PROMPT -
Return exactly those lines of the material below that fall between the line holding "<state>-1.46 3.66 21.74" and the line holding "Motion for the", inclusive.

INFORMATION SUPPLIED -
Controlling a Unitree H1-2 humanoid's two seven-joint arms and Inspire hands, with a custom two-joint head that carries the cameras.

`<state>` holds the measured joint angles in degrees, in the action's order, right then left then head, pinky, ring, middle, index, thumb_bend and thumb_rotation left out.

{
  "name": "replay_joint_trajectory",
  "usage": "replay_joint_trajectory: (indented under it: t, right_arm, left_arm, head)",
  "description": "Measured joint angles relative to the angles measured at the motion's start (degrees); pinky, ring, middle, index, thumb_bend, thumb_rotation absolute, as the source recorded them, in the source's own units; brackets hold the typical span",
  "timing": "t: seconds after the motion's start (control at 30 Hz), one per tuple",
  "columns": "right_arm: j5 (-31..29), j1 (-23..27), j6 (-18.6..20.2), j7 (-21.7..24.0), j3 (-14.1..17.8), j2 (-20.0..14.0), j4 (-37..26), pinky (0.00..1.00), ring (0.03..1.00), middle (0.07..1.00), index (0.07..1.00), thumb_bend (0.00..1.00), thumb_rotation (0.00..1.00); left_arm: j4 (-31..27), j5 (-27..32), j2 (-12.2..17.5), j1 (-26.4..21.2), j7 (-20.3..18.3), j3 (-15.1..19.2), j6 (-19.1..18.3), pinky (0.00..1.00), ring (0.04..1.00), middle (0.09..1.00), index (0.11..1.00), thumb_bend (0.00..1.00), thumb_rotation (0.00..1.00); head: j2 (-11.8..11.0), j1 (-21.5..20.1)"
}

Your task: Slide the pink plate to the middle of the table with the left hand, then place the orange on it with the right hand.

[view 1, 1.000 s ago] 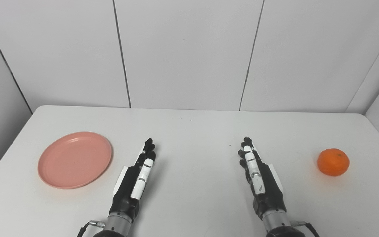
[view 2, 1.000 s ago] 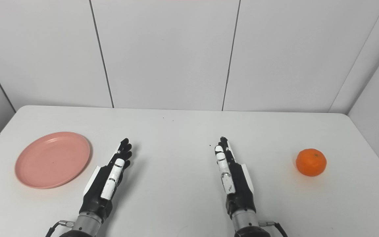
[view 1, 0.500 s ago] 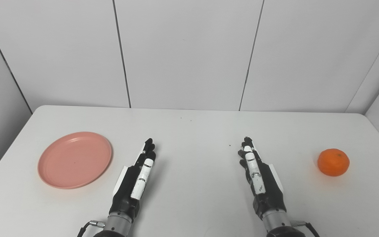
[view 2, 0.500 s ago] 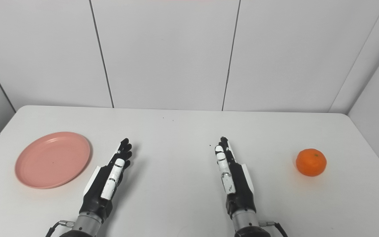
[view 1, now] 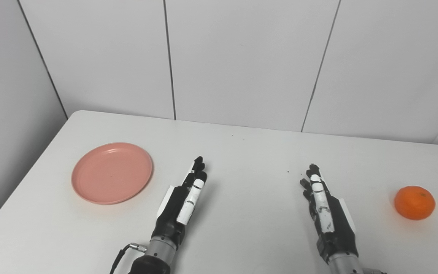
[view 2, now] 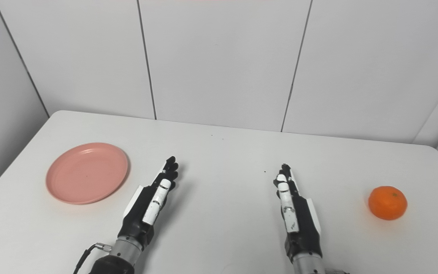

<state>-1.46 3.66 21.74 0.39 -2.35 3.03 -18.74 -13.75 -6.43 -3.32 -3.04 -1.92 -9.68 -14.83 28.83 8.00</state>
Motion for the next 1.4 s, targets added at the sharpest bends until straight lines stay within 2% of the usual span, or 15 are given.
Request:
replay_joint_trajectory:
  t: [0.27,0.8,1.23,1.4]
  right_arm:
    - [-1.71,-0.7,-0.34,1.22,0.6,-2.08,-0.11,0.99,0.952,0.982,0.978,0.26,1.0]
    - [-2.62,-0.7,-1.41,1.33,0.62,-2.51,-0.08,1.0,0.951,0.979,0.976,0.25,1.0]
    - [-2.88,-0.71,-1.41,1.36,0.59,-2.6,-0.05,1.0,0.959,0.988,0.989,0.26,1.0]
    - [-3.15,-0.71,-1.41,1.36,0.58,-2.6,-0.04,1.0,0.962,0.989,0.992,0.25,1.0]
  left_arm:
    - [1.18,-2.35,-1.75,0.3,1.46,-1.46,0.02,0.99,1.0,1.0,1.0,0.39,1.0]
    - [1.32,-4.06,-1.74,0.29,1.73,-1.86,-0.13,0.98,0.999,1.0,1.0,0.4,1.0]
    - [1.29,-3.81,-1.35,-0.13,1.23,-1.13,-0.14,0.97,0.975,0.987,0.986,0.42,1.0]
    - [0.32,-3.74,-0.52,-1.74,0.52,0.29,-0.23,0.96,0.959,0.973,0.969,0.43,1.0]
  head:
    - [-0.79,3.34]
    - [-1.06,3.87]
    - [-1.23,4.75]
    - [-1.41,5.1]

YOUR RESPONSE -
<state>-1.46 3.66 21.74 0.39 -2.35 3.03 -18.74 -13.75 -6.43 -3.32 -3.04 -1.92 -9.68 -14.83 28.83 8.00</state>
Motion for the next 1.4 s, targets added at the sharpest bends until straight lines stay within 2% of the usual span, or 15 are given.

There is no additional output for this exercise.